TASK OBJECTIVE — Using the data beneath, show every line that includes the word "this".

──────── DATA SECTION ────────

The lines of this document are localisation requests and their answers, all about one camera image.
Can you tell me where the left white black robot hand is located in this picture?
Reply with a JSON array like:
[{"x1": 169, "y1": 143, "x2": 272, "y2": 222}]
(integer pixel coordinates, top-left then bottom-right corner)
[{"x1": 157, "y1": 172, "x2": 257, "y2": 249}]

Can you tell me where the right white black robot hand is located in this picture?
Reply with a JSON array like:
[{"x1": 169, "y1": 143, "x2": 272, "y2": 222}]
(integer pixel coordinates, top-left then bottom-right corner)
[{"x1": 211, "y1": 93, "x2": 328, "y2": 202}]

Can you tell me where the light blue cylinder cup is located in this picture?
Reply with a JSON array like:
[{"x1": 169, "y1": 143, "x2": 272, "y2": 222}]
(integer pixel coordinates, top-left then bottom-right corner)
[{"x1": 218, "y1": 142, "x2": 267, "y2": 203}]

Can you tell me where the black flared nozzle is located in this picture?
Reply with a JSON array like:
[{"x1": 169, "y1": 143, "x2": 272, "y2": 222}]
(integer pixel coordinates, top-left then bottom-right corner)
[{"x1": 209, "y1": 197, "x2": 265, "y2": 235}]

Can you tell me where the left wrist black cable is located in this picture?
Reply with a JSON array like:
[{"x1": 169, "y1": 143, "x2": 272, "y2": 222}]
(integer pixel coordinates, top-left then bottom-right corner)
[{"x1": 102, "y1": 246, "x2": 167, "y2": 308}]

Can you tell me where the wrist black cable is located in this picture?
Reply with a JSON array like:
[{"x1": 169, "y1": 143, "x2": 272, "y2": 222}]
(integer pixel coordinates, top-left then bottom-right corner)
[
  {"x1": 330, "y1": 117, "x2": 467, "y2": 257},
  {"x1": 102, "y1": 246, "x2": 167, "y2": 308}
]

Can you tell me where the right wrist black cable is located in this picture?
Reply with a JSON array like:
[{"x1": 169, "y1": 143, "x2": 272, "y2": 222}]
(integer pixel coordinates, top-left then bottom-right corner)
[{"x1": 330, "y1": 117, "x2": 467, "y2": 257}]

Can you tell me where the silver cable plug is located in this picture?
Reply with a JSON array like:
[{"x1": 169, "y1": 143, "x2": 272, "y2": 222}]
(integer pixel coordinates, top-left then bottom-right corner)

────────

TASK ANSWER —
The lines of this document are localisation requests and their answers, all about one camera image.
Can you tell me where the left white black robot hand is located in this picture?
Can you tell me where the right white black robot hand is located in this picture?
Can you tell me where the light blue cylinder cup is located in this picture?
Can you tell me where the black flared nozzle is located in this picture?
Can you tell me where the left wrist black cable is located in this picture?
Can you tell me where the wrist black cable is located in this picture?
Can you tell me where the right wrist black cable is located in this picture?
Can you tell me where the silver cable plug is located in this picture?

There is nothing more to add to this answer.